- [Problem requirements] A single figure is required: the number of lines in the data below that hold the word "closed".

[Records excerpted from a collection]
┌──
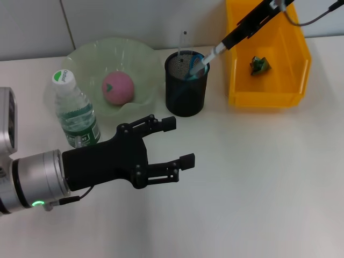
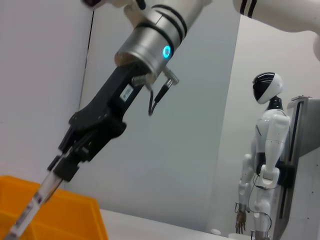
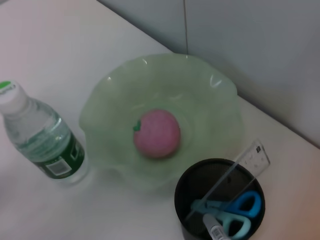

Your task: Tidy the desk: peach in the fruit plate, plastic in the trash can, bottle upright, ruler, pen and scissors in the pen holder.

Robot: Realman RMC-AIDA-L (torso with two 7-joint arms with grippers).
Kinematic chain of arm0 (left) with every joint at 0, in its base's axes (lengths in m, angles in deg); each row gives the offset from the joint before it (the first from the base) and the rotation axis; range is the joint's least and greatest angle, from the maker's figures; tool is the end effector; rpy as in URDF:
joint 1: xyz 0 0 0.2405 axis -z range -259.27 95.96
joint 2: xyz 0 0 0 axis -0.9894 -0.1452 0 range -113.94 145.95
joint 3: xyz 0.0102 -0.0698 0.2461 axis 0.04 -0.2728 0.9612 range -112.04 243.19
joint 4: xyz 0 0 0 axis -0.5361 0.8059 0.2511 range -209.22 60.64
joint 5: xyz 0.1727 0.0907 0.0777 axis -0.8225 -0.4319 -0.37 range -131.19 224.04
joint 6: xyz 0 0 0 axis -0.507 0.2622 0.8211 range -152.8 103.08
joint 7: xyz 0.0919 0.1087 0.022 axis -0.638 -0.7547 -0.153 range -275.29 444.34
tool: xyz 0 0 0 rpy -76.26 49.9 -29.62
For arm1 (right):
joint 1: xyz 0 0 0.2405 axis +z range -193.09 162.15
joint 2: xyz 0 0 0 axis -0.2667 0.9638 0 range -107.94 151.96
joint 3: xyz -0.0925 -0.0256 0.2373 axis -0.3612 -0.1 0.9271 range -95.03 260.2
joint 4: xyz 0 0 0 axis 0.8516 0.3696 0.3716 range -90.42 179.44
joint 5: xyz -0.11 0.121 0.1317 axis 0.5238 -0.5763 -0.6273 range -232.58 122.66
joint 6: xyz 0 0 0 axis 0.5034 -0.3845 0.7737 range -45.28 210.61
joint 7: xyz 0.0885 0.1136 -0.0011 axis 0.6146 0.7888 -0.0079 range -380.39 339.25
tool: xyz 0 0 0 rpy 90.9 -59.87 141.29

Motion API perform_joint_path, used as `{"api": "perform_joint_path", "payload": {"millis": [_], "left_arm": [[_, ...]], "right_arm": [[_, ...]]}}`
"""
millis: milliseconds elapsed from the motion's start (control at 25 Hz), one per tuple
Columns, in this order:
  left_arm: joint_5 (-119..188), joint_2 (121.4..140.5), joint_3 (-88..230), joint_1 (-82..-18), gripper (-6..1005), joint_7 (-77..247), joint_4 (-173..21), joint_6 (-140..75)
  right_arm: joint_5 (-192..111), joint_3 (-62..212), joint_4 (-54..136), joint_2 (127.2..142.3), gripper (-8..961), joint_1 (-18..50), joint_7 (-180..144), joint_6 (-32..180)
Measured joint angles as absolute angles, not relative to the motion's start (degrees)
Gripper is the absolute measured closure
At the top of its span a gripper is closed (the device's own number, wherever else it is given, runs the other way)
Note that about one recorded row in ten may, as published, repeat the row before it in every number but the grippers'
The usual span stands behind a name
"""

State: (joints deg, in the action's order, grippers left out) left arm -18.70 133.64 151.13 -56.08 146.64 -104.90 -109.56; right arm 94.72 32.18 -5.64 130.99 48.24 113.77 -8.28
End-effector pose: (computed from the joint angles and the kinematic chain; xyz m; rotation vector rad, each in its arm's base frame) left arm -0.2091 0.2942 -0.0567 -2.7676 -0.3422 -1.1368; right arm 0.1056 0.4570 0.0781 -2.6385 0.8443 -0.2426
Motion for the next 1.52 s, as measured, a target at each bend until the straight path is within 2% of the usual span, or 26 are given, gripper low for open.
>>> {"api": "perform_joint_path", "payload": {"millis": [320,800,1040,1120,1240,1320,1480,1520], "left_arm": [[-18.7,133.98,151.1,-56.6,123,146.9,-104.9,-109.1],[-18.3,134.13,150.7,-57.3,123,146.9,-104.9,-109.3],[-18.4,134.13,150.7,-57.3,123,146.9,-104.9,-109.4],[-18.5,134.13,150.7,-57.3,123,146.9,-104.9,-109.5],[-18.6,134.14,150.7,-57.3,123,146.9,-104.9,-109.5],[-18.6,134.14,150.7,-57.2,123,146.8,-104.9,-109.6],[-18.7,134.13,150.7,-57.2,123,146.8,-104.9,-109.6],[-18.7,134.13,150.8,-57.2,123,146.7,-104.9,-109.6]], "right_arm": [[94.8,28.2,-1.3,132.28,786,48.7,113.6,-1.5],[95.3,26.8,2.6,133.26,779,50.3,113.5,2.6],[95.0,26.9,1.0,133.9,612,49.9,113.6,2.6],[94.7,27.5,-1.8,134.71,556,48.9,113.6,2.5],[93.8,28.3,-5.4,135.58,416,47.2,113.6,2.8],[89.7,29.0,-11.8,136.42,323,43.3,113.4,2.6],[82.6,28.9,-17.3,136.54,282,38.1,112.2,2.4],[77.1,29.2,-20.3,136.62,272,34.4,111.1,3.0]]}}
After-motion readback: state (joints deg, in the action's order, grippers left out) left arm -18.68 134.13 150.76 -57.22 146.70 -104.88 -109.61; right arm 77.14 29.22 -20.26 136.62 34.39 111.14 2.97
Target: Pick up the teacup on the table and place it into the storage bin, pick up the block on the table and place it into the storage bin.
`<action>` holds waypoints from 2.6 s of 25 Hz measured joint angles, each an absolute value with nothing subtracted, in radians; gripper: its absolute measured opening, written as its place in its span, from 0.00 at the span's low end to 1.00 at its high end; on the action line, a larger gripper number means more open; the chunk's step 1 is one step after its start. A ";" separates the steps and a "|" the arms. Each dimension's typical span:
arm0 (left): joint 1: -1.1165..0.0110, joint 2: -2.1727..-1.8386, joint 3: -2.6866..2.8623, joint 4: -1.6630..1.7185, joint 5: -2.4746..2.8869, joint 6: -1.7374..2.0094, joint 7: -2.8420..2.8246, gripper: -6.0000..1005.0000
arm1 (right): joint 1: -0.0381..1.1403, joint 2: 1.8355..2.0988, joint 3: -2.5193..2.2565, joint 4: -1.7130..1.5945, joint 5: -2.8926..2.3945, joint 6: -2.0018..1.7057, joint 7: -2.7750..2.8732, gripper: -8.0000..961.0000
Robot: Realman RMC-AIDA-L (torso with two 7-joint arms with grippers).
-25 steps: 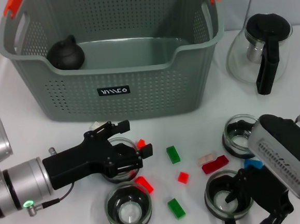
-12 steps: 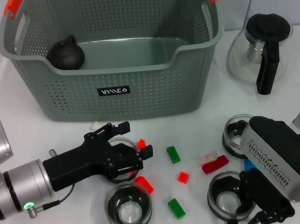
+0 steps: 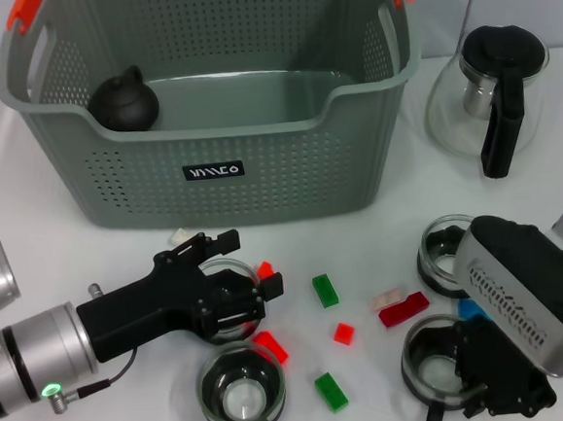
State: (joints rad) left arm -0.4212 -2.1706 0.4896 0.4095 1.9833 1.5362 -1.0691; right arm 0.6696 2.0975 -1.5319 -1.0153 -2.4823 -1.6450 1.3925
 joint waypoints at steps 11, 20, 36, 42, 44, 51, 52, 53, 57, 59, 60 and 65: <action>-0.419 -2.166 0.490 0.413 1.987 1.574 -1.069 0.92 | 0.680 2.096 -1.205 -1.203 -2.450 -1.917 1.469 0.07; -0.409 -2.164 0.492 0.423 1.997 1.582 -1.069 0.92 | 0.688 2.093 -1.108 -1.351 -2.220 -1.980 1.657 0.07; -0.414 -2.164 0.489 0.446 2.001 1.587 -1.069 0.92 | 1.033 2.030 -0.921 -1.010 -2.156 -1.483 1.868 0.07; -0.425 -2.166 0.489 0.442 1.984 1.589 -1.069 0.92 | 1.147 2.004 -0.956 -0.701 -2.216 -1.127 1.824 0.07; -0.428 -2.166 0.489 0.440 1.977 1.589 -1.069 0.92 | 1.163 2.015 -0.989 -0.644 -2.227 -1.020 1.813 0.07; -0.433 -2.166 0.491 0.438 1.971 1.591 -1.069 0.92 | 1.173 2.055 -1.115 -0.533 -2.233 -0.781 1.795 0.07; -0.434 -2.167 0.491 0.438 1.971 1.591 -1.069 0.92 | 1.173 2.058 -1.128 -0.521 -2.234 -0.756 1.794 0.07; -0.434 -2.167 0.492 0.437 1.971 1.591 -1.069 0.92 | 1.172 2.060 -1.139 -0.512 -2.234 -0.734 1.790 0.07; -0.435 -2.169 0.492 0.434 1.971 1.591 -1.069 0.92 | 1.166 2.070 -1.162 -0.487 -2.234 -0.693 1.777 0.07; -0.438 -2.169 0.493 0.430 1.971 1.591 -1.069 0.92 | 1.166 2.070 -1.165 -0.476 -2.234 -0.688 1.774 0.07; -0.440 -2.169 0.493 0.426 1.971 1.591 -1.069 0.92 | 1.166 2.070 -1.166 -0.471 -2.233 -0.688 1.772 0.07; -0.442 -2.168 0.494 0.422 1.971 1.590 -1.069 0.92 | 1.154 2.072 -1.169 -0.465 -2.233 -0.674 1.770 0.07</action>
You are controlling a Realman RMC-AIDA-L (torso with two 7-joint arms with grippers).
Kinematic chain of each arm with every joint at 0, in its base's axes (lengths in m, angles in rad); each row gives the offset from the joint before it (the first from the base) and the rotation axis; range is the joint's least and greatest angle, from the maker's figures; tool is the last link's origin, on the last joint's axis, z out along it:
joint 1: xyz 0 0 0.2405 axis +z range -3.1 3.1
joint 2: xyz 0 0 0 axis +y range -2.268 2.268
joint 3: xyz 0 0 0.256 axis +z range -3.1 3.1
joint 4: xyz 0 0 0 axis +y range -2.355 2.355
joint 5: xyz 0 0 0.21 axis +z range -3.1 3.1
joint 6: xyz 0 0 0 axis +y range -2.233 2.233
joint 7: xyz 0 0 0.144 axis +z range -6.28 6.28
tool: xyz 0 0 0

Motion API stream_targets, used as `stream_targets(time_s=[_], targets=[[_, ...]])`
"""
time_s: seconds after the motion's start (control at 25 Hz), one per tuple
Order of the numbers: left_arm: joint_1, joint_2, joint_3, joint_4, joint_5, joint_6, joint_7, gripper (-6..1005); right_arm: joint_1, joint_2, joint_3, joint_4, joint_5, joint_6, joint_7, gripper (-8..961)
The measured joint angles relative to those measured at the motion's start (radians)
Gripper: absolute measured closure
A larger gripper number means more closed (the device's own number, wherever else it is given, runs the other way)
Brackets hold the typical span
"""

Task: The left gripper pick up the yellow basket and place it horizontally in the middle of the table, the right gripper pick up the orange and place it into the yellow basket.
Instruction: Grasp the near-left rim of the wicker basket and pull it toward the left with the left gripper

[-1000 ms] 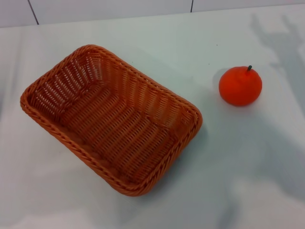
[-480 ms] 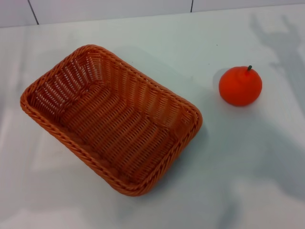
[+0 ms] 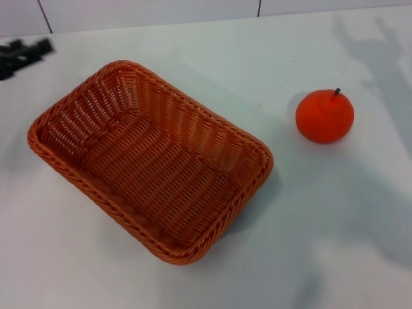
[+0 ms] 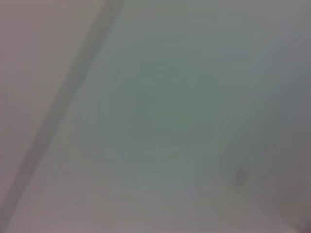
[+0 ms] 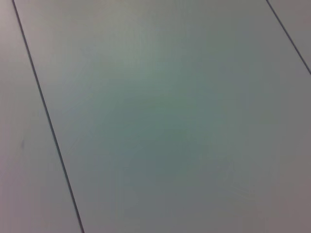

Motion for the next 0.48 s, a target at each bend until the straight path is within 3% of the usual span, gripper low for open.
stream_targets(time_s=[0.04,0.2,0.32,0.36,0.48], targets=[[-0.039,0.02,0.001,0.009,0.087,0.037,-0.059,127,0.001,0.0,0.0,0.0,0.0,0.0,0.001,22],[-0.136,0.052,0.003,0.066,0.317,0.125,-0.152,127,0.003,-0.001,-0.001,-0.002,-0.001,0.001,0.002,24],[-0.15,0.056,0.006,0.078,0.352,0.138,-0.161,127,0.002,-0.001,-0.002,-0.002,-0.001,0.002,0.002,25],[-0.186,0.064,0.023,0.108,0.441,0.156,-0.183,127,0.002,-0.001,-0.002,-0.002,-0.001,0.002,0.002,25],[-0.209,0.059,0.041,0.148,0.513,0.154,-0.193,128,0.001,0.0,-0.004,0.0,-0.001,0.001,0.002,27]])
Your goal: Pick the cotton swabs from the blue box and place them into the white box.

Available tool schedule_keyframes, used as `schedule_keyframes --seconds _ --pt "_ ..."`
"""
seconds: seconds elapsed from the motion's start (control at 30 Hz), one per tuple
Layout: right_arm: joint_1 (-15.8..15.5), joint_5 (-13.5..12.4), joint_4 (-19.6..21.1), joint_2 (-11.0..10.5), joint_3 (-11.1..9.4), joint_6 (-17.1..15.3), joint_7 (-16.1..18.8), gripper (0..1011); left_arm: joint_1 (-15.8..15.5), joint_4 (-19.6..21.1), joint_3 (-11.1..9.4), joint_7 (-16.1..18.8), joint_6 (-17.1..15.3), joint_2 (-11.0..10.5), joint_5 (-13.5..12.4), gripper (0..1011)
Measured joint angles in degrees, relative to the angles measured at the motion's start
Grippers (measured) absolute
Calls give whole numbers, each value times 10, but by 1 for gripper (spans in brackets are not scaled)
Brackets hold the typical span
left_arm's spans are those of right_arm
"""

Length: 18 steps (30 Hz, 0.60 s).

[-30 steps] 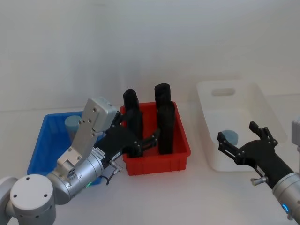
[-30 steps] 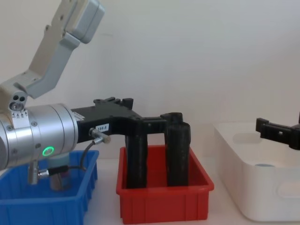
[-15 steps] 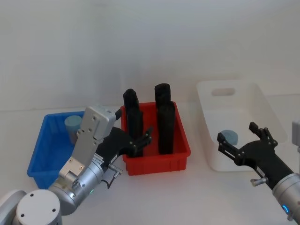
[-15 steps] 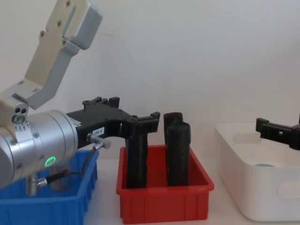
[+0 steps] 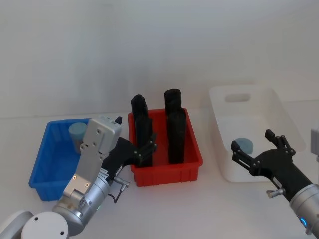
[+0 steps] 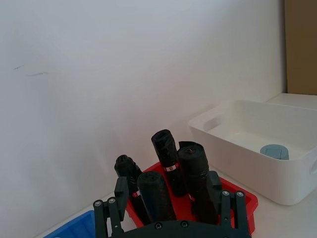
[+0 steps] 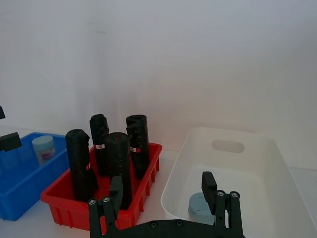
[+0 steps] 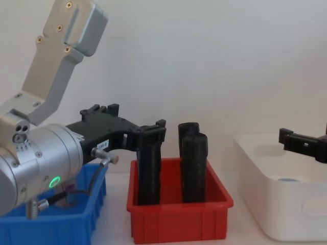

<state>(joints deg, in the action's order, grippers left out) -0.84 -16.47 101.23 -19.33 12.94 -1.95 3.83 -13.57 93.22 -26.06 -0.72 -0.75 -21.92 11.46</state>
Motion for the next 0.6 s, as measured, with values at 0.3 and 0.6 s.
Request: schedule_keyframes --seconds 0.3,0.6 --pt "0 0 0 0 0 0 0 1001 0 0 0 1 0 0 0 1004" --pt "1 1 -1 1 0 0 2 1001 0 0 0 1 0 0 0 1004"
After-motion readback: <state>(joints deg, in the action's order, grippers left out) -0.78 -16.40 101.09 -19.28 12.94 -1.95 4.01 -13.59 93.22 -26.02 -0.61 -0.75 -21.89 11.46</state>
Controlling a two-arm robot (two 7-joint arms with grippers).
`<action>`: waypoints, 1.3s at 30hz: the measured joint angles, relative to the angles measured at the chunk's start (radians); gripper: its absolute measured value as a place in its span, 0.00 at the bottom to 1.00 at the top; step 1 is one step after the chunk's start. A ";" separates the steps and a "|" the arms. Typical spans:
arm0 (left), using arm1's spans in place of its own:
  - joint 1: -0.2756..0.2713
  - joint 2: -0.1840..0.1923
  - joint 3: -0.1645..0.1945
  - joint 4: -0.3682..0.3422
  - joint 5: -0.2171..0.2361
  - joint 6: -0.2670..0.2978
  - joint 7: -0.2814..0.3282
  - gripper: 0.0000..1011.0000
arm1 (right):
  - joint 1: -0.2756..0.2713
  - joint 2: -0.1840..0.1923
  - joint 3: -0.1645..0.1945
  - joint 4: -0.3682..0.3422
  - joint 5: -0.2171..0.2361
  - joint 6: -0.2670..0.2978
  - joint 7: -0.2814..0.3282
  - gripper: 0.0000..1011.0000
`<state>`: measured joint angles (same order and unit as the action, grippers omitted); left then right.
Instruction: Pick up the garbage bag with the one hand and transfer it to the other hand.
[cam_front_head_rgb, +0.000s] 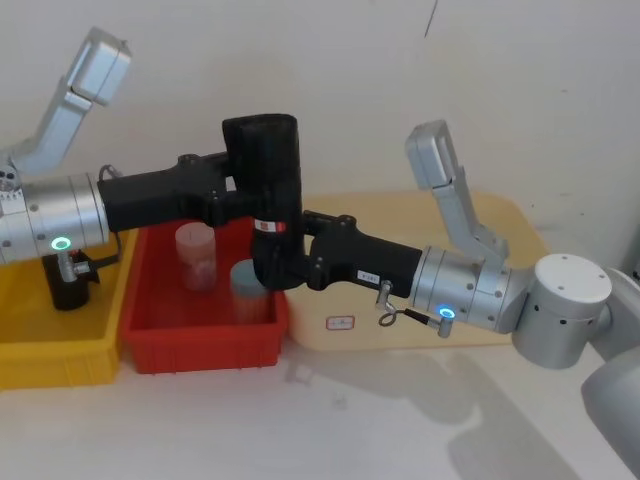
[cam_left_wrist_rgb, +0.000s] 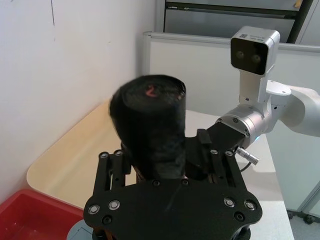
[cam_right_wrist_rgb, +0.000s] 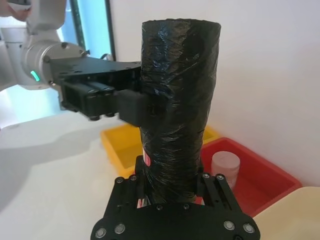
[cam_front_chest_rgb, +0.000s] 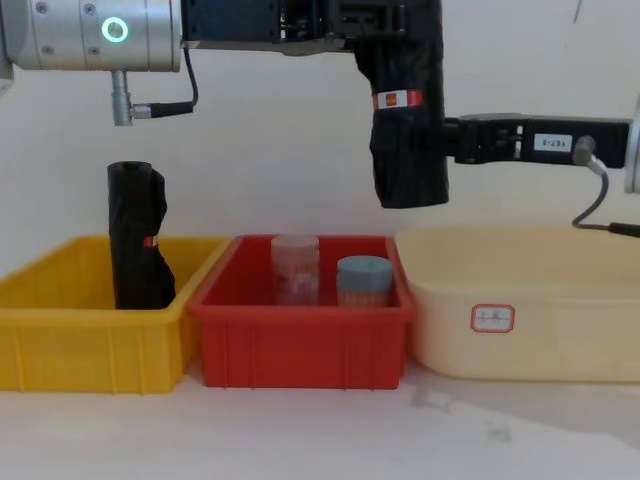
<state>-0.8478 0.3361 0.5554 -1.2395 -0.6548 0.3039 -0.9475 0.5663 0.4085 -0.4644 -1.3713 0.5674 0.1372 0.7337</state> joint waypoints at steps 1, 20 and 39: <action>0.000 0.000 0.000 0.000 0.000 0.000 0.000 0.72 | -0.001 -0.002 0.003 0.000 0.002 0.000 -0.009 0.51; 0.043 0.047 -0.035 -0.058 0.008 0.018 0.127 0.99 | 0.020 -0.020 0.029 0.051 -0.001 -0.005 -0.126 0.51; 0.157 0.103 -0.110 -0.176 0.023 0.037 0.369 0.99 | 0.049 0.027 0.009 0.113 -0.085 0.002 -0.195 0.51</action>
<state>-0.6904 0.4395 0.4450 -1.4153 -0.6315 0.3409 -0.5785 0.6156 0.4358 -0.4551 -1.2584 0.4827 0.1391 0.5387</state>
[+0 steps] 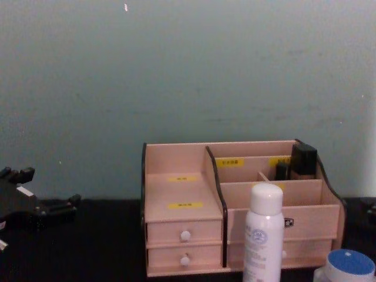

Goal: Pick up the facial cleanser and watermelon frost from the table and place them into the tiered storage box.

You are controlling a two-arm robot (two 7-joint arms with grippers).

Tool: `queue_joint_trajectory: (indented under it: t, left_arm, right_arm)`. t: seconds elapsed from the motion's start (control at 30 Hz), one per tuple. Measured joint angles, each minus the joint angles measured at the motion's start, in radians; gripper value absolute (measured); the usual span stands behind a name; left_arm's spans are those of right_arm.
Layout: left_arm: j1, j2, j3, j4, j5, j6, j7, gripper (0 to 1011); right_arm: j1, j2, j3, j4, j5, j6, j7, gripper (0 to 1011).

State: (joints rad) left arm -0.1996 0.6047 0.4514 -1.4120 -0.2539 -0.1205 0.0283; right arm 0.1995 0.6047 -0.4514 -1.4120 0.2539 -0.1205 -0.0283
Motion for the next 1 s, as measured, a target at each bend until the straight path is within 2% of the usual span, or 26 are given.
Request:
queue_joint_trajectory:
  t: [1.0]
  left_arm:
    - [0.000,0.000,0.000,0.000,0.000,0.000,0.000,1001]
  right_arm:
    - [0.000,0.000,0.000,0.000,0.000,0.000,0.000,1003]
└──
- [Answer below] 2